Tu mamá pasó bien el día. preguntó él distraído. Claro, querido. Estuvo tranquila descansando. Lo que pasa es que no se cuida. A veces hasta rechaza la comida que preparo respondió Mariana sin titubear. Javier suspiró creyéndole, “Tengo que sacar tiempo para platicar más con ella.” Mariana sonrió satisfecha.
Mientras tanto, en el cuarto pequeño, Rosario lloraba bajito. Las lágrimas empapaban la almohada. Pero nadie escuchaba. En sus manos sostenía una foto vieja de Javier cuando era niño. Recordaba las noches en que lavaba ropa ajena, vendía tamales en la plaza y desvelaba cosciendo para asegurar el futuro de su hijo.
Había soportado tanto por él y ahora, en la casa que él había construido, vivía como una extraña. En el fondo, Rosario aún confiaba en que Javier era bueno. Estaba convencida de que si él supiera todo, jamás lo permitiría. Pero el miedo a ser un estorbo pesaba más. Así se callaba. Tragaba las lágrimas, tragaba las humillaciones, incluso la comida echada a perder, con tal de no provocar problemas.

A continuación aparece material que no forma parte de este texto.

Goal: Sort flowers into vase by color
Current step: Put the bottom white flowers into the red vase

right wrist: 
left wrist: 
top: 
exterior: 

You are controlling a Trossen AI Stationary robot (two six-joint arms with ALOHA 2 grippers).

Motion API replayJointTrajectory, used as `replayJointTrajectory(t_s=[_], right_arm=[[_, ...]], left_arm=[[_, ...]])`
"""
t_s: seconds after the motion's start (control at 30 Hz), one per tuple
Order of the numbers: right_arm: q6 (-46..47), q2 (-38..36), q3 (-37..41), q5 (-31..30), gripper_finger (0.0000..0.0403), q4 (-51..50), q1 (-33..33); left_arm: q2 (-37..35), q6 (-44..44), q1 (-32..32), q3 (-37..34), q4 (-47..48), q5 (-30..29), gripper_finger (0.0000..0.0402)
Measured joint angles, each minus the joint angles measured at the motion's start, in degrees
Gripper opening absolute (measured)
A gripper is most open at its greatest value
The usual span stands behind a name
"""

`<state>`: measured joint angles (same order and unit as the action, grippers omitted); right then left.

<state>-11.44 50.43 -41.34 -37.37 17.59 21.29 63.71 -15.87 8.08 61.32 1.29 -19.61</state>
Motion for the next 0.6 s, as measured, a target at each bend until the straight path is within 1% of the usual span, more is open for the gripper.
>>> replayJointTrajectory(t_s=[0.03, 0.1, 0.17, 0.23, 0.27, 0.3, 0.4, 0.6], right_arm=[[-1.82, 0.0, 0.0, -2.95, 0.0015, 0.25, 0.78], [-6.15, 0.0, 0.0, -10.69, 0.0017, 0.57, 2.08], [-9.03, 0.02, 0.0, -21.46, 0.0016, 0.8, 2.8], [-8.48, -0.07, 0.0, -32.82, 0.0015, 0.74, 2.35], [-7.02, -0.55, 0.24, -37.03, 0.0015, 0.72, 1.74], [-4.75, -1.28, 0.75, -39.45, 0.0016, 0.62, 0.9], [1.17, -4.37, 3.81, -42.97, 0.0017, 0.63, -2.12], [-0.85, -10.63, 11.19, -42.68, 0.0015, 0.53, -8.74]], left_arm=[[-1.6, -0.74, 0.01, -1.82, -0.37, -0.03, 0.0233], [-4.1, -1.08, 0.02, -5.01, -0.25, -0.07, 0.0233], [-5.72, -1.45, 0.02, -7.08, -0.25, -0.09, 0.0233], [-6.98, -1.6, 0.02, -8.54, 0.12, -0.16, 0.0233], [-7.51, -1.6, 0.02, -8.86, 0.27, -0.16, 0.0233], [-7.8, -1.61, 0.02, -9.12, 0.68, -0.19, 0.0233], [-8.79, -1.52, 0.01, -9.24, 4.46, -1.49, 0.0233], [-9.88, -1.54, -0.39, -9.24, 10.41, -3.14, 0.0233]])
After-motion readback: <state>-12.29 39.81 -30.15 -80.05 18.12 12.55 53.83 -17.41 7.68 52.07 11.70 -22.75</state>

Los días pasaban y el cuerpo de Rosario ya no podía ocultar el desgaste. La ropa le quedaba floja por la pérdida de peso. Las ojeras profundas delataban noches sin dormir. Aún así, mantenía una sonrisa discreta cuando su hijo llegaba a casa. No quería que notara nada. Una mañana, Mariana la encontró sentada en la mesa intentando remendar un trapo de cocina. “¿Para qué pierde el tiempo con eso?”, dijo burlona.
“Es mejor tirarlo y comprar otro.” Rosario bajó la mirada. Me gusta aprovechar lo que hay. No quiero gastar de más. Mariana rodó los ojos. Típico de pobre, siempre con ridiculeces. Las palabras la hirieron, pero Rosario guardó silencio como siempre. Al mediodía, Mariana dejó frente a ella un plato de arroz duro y carne reseca restos de dos días.
Para sí misma preparó ensalada fresca y pollo asado. Para Javier lo mejor estaba guardado. Coma, doña Rosario! Ordenó con frialdad. Cada día está más flaca. No quiero que le dé problemas a mi marido. La anciana tomó el tenedor con manos temblorosas. Apenas pudo masticar. El sabor amargo le provocó tos.
Llevó la mano al pecho sintiendo un dolor punzante. ¿Se siente mal? preguntó Mariana con tono irónico. Si quiere llamo a la ambulancia y le cuento a Javier que solo da problemas. Rosario respiró profundo, esforzándose por calmarse. No, ya pasará. Mariana sonrió satisfecha. Así está mejor. Por la tarde, Rosario salió al patio a tender ropa.
El sol abrazaba quemando su piel fina. Las piernas le temblaban y el sudor corría por su rostro. De pronto, todo se volvió oscuro. Su cuerpo no resistió más. Cayó sobre el pasto. Inconsciente. La trabajadora doméstica que acababa de llegar corrió hacia ella. “Doña Rosario”, gritó levantándola con dificultad.